ELECTRONIC DEVICE AND METHOD FOR OBTAINING A USER'S SPEECH IN A FIRST SOUND SIGNAL
20230197094 · 2023-06-22
Assignee
Inventors
Cpc classification
H04R25/407
ELECTRICITY
H04R25/554
ELECTRICITY
H04R2201/107
ELECTRICITY
International classification
Abstract
An electronic device includes: a first external input transducer configured to capture a first sound signal that comprises a first speech part of a speech of a user and a first noise part of noise from a surrounding; an internal input transducer configured to capture a second signal, the second signal comprising a second speech part of the speech of the user, where the first speech part and the second speech part are of a same speech portion of the speech at a first time interval; and a signal processor configured to: estimate a fundamental frequency of the speech of the user at the first time interval based on the second signal; update the first model based on the estimated fundamental frequency of the speech at the first time interval; and process the first sound signal based on the updated first model to obtain the first speech part.
Claims
1. A method performed by an electronic device, the method comprising: capturing, by a first external input transducer of the electronic device, a first sound signal, the first sound signal comprising a first speech part of a speech of a user and a first noise part of noise from a surrounding; capturing, by an internal input transducer of the electronic device, a second signal, the second signal comprising a second speech part of the speech of the user, where the first speech part and the second speech part are of a same speech portion of the speech at a first time interval; estimating, by a signal processor of the electronic device, a first fundamental frequency of the speech of the user at the first time interval, the first fundamental frequency being estimated based on the second signal; updating, by the signal processor, a first model based on the estimated first fundamental frequency of the speech of the user at the first time interval; and processing, by the signal processor, the first sound signal based on the updated first model to obtain the first speech part of the first sound signal.

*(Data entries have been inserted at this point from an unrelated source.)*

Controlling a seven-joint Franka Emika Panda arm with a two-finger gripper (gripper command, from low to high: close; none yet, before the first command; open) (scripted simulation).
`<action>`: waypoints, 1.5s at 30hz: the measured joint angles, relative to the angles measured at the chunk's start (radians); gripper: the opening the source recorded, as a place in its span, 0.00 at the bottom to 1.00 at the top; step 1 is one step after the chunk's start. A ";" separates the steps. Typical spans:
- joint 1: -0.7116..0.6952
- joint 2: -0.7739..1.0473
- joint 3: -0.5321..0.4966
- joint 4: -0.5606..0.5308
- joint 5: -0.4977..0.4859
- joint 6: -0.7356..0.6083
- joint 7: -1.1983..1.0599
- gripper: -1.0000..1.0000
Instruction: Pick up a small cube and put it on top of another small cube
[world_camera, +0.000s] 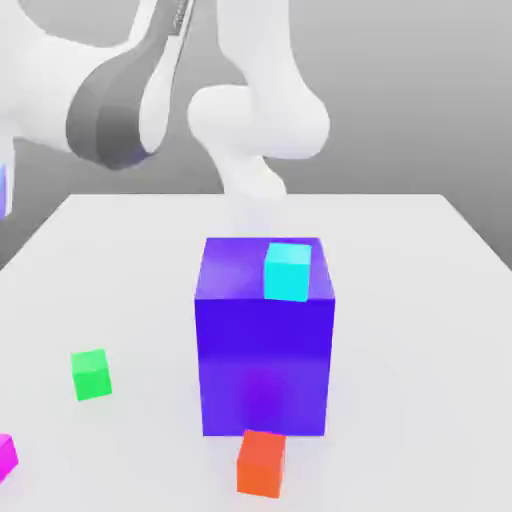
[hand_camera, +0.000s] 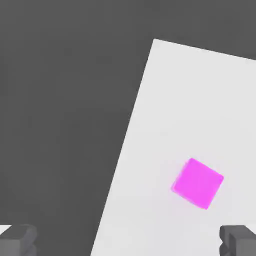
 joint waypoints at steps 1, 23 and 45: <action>-0.008 0.032 -0.007 0.001 0.018 0.012 0.022 0.50; -0.110 0.265 -0.015 0.012 0.208 0.112 0.138 0.00; -0.027 -0.200 -0.147 -0.570 0.292 0.223 0.924 0.00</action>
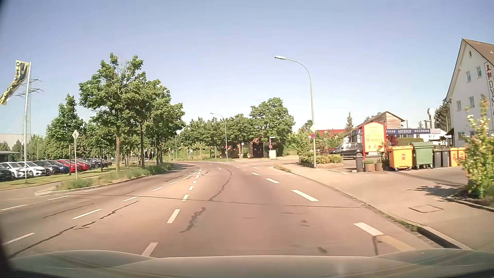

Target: Follow the waypoints while adhering to traffic rules and regulations

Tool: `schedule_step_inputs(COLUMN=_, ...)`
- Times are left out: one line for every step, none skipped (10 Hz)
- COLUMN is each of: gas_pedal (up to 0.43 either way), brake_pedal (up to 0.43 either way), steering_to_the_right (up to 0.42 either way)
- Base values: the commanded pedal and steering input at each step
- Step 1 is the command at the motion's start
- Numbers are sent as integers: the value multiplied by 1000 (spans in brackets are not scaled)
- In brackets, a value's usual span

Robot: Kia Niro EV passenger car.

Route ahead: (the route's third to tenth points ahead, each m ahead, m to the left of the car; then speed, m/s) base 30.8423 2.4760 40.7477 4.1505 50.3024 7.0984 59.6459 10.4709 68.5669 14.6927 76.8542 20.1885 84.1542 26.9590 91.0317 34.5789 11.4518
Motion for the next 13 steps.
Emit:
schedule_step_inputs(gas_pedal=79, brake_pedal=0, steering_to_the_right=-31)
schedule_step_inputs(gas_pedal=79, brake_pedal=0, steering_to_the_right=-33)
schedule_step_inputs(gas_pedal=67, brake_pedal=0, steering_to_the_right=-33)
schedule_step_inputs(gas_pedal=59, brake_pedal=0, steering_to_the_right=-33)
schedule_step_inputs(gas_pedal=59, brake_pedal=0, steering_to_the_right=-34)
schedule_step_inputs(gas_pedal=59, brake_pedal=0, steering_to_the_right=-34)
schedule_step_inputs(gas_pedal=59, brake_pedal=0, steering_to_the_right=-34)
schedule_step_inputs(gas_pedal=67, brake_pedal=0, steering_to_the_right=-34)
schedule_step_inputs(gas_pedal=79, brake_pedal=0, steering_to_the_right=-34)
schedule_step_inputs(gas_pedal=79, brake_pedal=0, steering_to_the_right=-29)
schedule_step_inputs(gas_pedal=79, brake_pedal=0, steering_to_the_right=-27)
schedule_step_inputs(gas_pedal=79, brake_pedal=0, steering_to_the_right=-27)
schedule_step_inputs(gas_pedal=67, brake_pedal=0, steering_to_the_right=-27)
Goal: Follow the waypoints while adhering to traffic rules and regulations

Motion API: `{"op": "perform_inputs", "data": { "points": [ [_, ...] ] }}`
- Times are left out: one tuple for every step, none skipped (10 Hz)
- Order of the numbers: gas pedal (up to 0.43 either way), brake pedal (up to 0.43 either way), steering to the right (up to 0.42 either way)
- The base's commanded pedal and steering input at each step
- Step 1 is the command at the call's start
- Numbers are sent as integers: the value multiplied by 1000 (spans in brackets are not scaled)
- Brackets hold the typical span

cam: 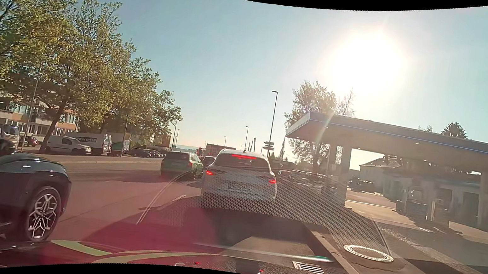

2. The method according to claim 1, further comprising: capturing, by the first external input transducer, a third sound signal, the third sound signal comprising a third speech part of the speech of the user; capturing, by the internal input transducer, a fourth signal, the fourth signal comprising a fourth speech part of the speech of the user, where the third speech part and the fourth speech part are of a same speech portion of the speech of the user at a second time interval; estimating a second fundamental frequency of the speech of the user at the second time interval, the second fundamental frequency being estimated based on the fourth signal; updating the first model based on the estimated second fundamental frequency of the speech of the user at the second time interval; and processing the third sound signal to obtain the third speech part, wherein the act of processing the third sound signal is performed based on the first model that has been updated based on the estimated second fundamental frequency.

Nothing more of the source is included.